Every entry below must be reproduced exactly.

Data extracted from a collection
####
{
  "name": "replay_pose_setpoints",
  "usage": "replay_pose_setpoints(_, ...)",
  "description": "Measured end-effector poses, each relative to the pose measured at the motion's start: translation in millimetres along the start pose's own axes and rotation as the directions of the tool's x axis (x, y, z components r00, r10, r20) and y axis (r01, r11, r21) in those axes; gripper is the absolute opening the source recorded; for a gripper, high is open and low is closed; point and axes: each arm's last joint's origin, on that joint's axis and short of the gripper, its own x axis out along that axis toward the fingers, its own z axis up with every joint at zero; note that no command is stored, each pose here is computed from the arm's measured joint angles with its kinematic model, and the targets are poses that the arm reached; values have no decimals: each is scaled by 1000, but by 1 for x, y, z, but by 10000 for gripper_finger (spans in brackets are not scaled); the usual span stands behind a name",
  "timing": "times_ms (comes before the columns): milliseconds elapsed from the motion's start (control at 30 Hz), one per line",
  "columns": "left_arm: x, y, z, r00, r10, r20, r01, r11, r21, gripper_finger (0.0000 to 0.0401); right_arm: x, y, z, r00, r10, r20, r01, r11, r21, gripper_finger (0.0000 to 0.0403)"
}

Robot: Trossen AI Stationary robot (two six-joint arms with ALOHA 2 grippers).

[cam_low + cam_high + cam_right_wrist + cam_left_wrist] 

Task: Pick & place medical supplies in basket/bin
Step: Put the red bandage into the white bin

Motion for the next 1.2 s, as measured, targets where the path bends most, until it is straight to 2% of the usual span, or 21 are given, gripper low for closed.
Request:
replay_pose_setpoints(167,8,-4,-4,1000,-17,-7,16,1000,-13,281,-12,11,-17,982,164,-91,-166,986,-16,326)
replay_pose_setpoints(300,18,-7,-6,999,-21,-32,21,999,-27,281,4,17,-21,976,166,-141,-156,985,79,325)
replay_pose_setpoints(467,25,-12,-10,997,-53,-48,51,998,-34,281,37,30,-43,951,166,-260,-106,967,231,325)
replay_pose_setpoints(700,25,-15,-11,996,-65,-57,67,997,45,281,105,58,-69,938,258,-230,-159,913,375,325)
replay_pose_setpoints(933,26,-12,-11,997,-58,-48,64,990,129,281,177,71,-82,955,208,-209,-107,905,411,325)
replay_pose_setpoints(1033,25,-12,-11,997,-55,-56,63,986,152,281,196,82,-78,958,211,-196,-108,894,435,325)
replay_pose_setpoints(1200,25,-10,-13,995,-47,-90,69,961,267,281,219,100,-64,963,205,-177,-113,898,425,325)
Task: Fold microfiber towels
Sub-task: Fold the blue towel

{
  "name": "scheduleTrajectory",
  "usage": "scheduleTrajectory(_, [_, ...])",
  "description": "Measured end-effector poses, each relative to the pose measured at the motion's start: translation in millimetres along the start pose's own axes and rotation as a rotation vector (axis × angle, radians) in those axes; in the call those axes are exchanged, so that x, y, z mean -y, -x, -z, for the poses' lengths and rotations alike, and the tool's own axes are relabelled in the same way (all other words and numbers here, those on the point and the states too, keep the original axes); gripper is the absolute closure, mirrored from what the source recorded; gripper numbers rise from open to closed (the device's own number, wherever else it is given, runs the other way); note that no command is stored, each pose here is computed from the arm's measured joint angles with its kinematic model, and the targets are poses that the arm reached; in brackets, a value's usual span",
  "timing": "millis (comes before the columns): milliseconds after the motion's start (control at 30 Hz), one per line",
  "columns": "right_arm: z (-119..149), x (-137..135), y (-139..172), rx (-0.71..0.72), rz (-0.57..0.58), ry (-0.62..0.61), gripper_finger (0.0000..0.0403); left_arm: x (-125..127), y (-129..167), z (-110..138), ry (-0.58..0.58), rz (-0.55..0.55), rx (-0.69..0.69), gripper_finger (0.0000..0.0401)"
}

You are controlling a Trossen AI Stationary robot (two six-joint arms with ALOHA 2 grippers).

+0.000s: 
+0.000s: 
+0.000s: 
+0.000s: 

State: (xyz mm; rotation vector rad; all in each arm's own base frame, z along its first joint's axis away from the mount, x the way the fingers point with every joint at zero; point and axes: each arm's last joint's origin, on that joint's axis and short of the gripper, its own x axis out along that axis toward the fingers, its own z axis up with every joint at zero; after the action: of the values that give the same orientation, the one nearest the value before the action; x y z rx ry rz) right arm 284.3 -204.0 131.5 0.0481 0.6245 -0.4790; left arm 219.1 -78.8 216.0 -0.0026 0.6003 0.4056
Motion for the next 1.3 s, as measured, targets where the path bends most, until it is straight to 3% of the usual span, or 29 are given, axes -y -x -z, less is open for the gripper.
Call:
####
Solution for this problem:
{
  "name": "replay_pose_setpoints",
  "usage": "replay_pose_setpoints(_, ...)",
  "description": "Measured end-effector poses, each relative to the pose measured at the motion's start: translation in millimetres along the start pose's own axes and rotation as the directions of the tool's x axis (x, y, z components r00, r10, r20) and y axis (r01, r11, r21) in those axes; gripper is the absolute opening the source recorded; for a gripper, high is open and low is closed; point and axes: each arm's last joint's origin, on that joint's axis and short of the gripper, its own x axis out along that axis toward the fingers, its own z axis up with every joint at zero; note that no command is stored, each pose here is computed from the arm's measured joint angles with its kinematic model, and the targets are poses that the arm reached; values have no decimals: each is scaled by 1000, but by 1 for x, y, z, but by 10000 for gripper_finger (spans in brackets are not scaled); the usual span stands behind a name",
  "timing": "times_ms (comes before the columns): milliseconds elapsed from the motion's start (control at 30 Hz), one per line",
  "columns": "left_arm: x, y, z, r00, r10, r20, r01, r11, r21, gripper_finger (0.0000 to 0.0401); right_arm: x, y, z, r00, r10, r20, r01, r11, r21, gripper_finger (0.0000 to 0.0403)"
}

Robot: Trossen AI Stationary robot (two six-joint arms with ALOHA 2 grippers).

[cam_low + cam_high + cam_right_wrist + cam_left_wrist] 

Task: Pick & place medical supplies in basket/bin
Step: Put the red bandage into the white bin

Motion for the next 1.2 s, as measured, targets where the path bends most, until it is straight to 2% of the usual span, or 21 are given, gripper low for closed.
Request:
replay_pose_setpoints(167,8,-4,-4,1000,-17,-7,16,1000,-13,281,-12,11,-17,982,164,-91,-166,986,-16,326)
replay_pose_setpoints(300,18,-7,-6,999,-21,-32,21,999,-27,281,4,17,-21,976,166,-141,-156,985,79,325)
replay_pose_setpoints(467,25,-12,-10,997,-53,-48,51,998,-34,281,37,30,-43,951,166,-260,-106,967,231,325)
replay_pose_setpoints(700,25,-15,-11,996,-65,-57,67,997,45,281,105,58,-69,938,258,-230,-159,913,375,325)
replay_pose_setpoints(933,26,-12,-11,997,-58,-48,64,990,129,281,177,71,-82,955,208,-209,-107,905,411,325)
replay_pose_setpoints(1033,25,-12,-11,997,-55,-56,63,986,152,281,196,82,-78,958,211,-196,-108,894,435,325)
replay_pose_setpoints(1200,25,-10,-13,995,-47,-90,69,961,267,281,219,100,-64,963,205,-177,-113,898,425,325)
Task: Fold microfiber towels
Sub-task: Fold the blue towel

{
  "name": "scheduleTrajectory",
  "usage": "scheduleTrajectory(_, [_, ...])",
  "description": "Measured end-effector poses, each relative to the pose measured at the motion's start: translation in millimetres along the start pose's own axes and rotation as a rotation vector (axis × angle, radians) in those axes; in the call those axes are exchanged, so that x, y, z mean -y, -x, -z, for the poses' lengths and rotations alike, and the tool's own axes are relabelled in the same way (all other words and numbers here, those on the point and the states too, keep the original axes); gripper is the absolute closure, mirrored from what the source recorded; gripper numbers rise from open to closed (the device's own number, wherever else it is given, runs the other way); note that no command is stored, each pose here is computed from the arm's measured joint angles with its kinematic model, and the targets are poses that the arm reached; in brackets, a value's usual span",
  "timing": "millis (comes before the columns): milliseconds after the motion's start (control at 30 Hz), one per line",
  "columns": "right_arm: z (-119..149), x (-137..135), y (-139..172), rx (-0.71..0.72), rz (-0.57..0.58), ry (-0.62..0.61), gripper_finger (0.0000..0.0403); left_arm: x (-125..127), y (-129..167), z (-110..138), ry (-0.58..0.58), rz (-0.55..0.55), rx (-0.69..0.69), gripper_finger (0.0000..0.0401)"
}

You are controlling a Trossen AI Stationary robot (two six-joint arms with ALOHA 2 grippers).

+0.000s: 
+0.000s: 
+0.000s: 
+0.000s: 

State: (xyz mm; rotation vector rad; all in each arm's own base frame, z along its first joint's axis away from the mount, x the way the fingers point with every joint at zero; point and axes: each arm's last joint's origin, on that joint's axis and short of the gripper, its own x axis out along that axis toward the fingers, its own z axis up with every joint at zero; after the action: of the values that give the same orientation, the one nearest the value before the action; x y z rx ry rz) right arm 284.3 -204.0 131.5 0.0481 0.6245 -0.4790; left arm 219.1 -78.8 216.0 -0.0026 0.6003 0.4056
Motion for the next 1.3 s, as measured, targets where the path bends most, until it is straight to 3% of the usual span, or 29 are given, axes -y -x -z, less is open for the gripper.
Call:

The output has nothing more to it.